Stored data entries:
____________

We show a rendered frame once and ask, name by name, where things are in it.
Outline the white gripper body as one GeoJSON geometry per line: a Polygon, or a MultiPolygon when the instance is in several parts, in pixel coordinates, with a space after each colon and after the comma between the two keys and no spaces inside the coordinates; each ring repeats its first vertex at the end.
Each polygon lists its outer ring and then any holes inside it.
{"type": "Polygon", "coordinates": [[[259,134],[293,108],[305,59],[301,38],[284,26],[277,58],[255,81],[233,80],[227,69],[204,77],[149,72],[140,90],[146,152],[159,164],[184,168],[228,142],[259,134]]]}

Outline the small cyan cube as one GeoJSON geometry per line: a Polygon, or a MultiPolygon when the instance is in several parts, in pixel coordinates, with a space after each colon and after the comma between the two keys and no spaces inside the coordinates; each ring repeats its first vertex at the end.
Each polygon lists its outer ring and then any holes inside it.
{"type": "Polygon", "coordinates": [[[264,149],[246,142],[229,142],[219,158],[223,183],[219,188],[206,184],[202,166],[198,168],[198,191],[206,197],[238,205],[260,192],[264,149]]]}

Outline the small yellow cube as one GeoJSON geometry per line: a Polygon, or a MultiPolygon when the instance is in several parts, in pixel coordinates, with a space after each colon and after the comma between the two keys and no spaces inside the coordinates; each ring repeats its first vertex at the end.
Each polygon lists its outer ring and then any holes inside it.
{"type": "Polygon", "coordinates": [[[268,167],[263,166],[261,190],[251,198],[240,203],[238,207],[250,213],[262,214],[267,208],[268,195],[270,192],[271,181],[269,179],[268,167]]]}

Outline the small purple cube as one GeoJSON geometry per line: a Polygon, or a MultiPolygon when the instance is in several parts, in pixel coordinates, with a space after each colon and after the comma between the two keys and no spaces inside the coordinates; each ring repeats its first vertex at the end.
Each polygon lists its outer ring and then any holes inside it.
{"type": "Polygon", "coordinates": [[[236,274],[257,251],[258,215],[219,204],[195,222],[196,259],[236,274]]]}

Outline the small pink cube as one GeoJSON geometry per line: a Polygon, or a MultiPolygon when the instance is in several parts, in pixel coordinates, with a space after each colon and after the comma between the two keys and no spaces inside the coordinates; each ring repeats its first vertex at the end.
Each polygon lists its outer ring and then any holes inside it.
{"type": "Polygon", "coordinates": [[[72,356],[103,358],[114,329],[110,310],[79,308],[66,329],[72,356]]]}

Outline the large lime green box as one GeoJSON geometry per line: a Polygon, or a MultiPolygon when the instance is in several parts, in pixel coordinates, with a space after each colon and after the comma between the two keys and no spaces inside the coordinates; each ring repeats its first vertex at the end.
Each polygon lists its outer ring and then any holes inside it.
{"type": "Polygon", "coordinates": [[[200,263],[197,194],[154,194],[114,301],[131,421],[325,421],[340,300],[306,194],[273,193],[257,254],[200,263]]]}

____________

## [WHAT IS BEING ASKED]
The lines above need to be restated word for word, all of them.

## [RESULT OF THIS TASK]
We show a rendered frame once and ask, name by name, where things are in it.
Outline the white gripper body as one GeoJSON geometry per line: a Polygon, or a MultiPolygon when the instance is in several parts, in pixel coordinates, with a space after each colon and after the comma between the two keys and no spaces inside the coordinates; each ring repeats its first vertex at the end.
Each polygon lists its outer ring and then any holes inside it.
{"type": "Polygon", "coordinates": [[[259,134],[293,108],[305,59],[301,38],[284,26],[277,58],[255,81],[233,80],[227,69],[204,77],[149,72],[140,90],[146,152],[159,164],[184,168],[228,142],[259,134]]]}

Outline the small cyan cube as one GeoJSON geometry per line: a Polygon, or a MultiPolygon when the instance is in several parts, in pixel coordinates, with a space after each colon and after the comma between the two keys and no spaces inside the coordinates; each ring repeats its first vertex at the end.
Each polygon lists its outer ring and then any holes inside it.
{"type": "Polygon", "coordinates": [[[264,149],[246,142],[229,142],[219,158],[223,183],[219,188],[206,184],[202,166],[198,168],[198,191],[206,197],[238,205],[260,192],[264,149]]]}

Outline the small yellow cube as one GeoJSON geometry per line: a Polygon, or a MultiPolygon when the instance is in several parts, in pixel coordinates, with a space after each colon and after the comma between the two keys and no spaces inside the coordinates; each ring repeats its first vertex at the end.
Each polygon lists its outer ring and then any holes inside it.
{"type": "Polygon", "coordinates": [[[268,167],[263,166],[261,190],[251,198],[240,203],[238,207],[250,213],[262,214],[267,208],[268,195],[270,192],[271,181],[269,179],[268,167]]]}

Outline the small purple cube as one GeoJSON geometry per line: a Polygon, or a MultiPolygon when the instance is in several parts, in pixel coordinates, with a space after each colon and after the comma between the two keys and no spaces inside the coordinates; each ring repeats its first vertex at the end.
Each polygon lists its outer ring and then any holes inside it.
{"type": "Polygon", "coordinates": [[[236,274],[257,251],[258,215],[219,204],[195,222],[196,259],[236,274]]]}

Outline the small pink cube as one GeoJSON geometry per line: a Polygon, or a MultiPolygon when the instance is in several parts, in pixel coordinates, with a space after each colon and after the comma between the two keys and no spaces inside the coordinates; each ring repeats its first vertex at the end.
Each polygon lists its outer ring and then any holes inside it.
{"type": "Polygon", "coordinates": [[[72,356],[103,358],[114,329],[110,310],[79,308],[66,329],[72,356]]]}

Outline the large lime green box as one GeoJSON geometry per line: a Polygon, or a MultiPolygon when the instance is in several parts, in pixel coordinates, with a space after each colon and after the comma between the two keys and no spaces inside the coordinates; each ring repeats its first vertex at the end.
Each polygon lists its outer ring and then any holes inside it.
{"type": "Polygon", "coordinates": [[[200,263],[197,194],[154,194],[114,301],[131,421],[325,421],[340,300],[306,194],[273,193],[257,254],[200,263]]]}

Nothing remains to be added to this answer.